- **Directions**
From the material below, copy exactly the lines beginning with the one that contains "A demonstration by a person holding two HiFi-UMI" and ending with the one that contains "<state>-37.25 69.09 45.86"; the pictures stay out.

- **Source information**

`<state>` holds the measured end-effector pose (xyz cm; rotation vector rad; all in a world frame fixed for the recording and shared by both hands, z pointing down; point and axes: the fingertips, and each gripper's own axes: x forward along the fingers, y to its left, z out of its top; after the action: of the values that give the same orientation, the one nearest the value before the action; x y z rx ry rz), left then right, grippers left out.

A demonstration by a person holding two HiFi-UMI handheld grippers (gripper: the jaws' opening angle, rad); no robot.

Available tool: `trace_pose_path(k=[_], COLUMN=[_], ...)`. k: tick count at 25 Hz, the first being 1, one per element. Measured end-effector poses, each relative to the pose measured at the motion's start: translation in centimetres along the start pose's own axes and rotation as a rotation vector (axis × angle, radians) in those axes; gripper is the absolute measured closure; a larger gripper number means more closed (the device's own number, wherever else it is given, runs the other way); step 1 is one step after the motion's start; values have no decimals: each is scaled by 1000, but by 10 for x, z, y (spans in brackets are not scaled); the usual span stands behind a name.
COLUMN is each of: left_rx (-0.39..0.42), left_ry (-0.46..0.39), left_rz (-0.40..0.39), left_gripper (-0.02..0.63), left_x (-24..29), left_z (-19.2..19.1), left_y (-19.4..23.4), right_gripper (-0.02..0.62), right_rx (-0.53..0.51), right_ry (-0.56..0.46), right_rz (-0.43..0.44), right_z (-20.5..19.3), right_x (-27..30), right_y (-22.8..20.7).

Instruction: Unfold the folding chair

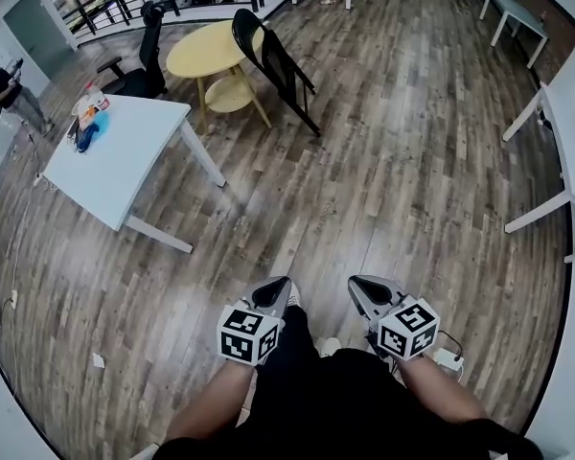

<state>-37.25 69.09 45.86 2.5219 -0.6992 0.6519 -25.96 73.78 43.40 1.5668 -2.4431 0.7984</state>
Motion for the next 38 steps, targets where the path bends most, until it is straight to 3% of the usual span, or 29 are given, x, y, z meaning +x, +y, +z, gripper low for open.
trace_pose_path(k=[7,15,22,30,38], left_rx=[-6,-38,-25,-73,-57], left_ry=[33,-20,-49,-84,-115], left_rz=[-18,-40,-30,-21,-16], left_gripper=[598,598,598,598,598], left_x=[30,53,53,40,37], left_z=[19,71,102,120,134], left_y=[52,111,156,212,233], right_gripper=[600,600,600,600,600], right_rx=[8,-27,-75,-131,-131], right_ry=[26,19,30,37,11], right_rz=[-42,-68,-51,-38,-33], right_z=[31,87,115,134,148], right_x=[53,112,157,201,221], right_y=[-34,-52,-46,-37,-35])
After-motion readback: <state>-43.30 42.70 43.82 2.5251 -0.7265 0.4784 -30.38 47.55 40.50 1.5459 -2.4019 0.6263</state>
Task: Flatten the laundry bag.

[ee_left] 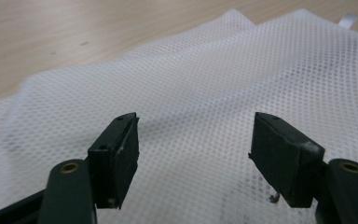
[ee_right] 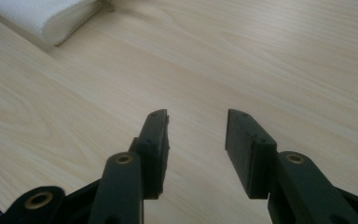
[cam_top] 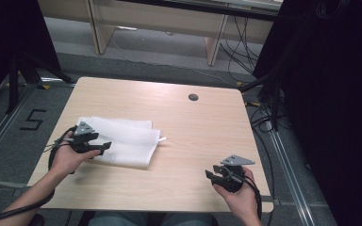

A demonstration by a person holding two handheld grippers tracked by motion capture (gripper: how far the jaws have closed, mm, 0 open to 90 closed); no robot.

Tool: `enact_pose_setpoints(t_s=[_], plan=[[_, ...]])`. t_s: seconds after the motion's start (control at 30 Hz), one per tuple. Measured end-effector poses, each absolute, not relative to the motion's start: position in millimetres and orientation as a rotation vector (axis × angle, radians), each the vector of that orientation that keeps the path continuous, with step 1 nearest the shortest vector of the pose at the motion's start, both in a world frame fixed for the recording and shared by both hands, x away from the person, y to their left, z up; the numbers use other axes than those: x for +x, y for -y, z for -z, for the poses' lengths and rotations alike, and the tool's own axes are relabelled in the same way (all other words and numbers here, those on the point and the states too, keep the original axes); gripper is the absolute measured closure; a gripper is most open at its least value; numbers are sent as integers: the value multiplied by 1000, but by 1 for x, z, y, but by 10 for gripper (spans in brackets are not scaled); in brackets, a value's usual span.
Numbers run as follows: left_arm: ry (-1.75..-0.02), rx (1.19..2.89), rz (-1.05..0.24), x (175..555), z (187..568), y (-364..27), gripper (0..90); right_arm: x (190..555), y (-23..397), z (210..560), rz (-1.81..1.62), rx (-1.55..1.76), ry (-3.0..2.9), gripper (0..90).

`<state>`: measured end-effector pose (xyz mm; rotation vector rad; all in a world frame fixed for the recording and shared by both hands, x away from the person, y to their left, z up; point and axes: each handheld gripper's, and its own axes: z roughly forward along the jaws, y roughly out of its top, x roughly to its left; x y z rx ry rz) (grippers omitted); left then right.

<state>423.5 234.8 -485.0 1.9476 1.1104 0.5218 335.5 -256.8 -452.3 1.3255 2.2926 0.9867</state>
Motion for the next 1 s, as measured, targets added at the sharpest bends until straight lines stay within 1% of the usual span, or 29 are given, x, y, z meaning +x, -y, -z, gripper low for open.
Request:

- **Result**
A demonstration by a person holding two HiFi-UMI handheld grippers (gripper: the jaws' opening angle, rad); no robot.

Available tool: `trace_pose_path(k=[_], COLUMN=[_], ...)`. k: tick count at 25 Hz, the first being 1, one per element. Measured end-effector poses, each relative to the pose measured at the motion's start: translation in centimetres along the start pose's own axes and rotation as a rotation vector (axis × angle, radians) in those axes; gripper is the absolute measured closure; a larger gripper number means more closed (the device's own number, wherever else it is given, runs the other way); step 1 is one step after the motion's start; values have no decimals: each is scaled by 1000, but by 10 for x, z, y (spans in brackets are not scaled); the usual span stands behind a name.
COLUMN is each of: left_rx (-0.39..0.42), left_ry (-0.46..0.39), left_rz (-0.40..0.39), left_gripper (-0.02..0.63), left_x (-24..29), left_z (-19.2..19.1), left_y (-19.4..23.4), right_gripper (-0.02..0.62), right_rx (-0.53..0.51), right_ry (-0.56..0.46), right_rz (-0.43..0.44), right_z (-20.5..19.3), right_x (-27..30), right_y (-22.8..20.7).

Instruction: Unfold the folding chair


<state>-37.25 69.09 45.86 2.5219 -0.6992 0.6519 -25.96 73.78 43.40 1.5668 -2.4431 0.7984</state>

With that, the output is done.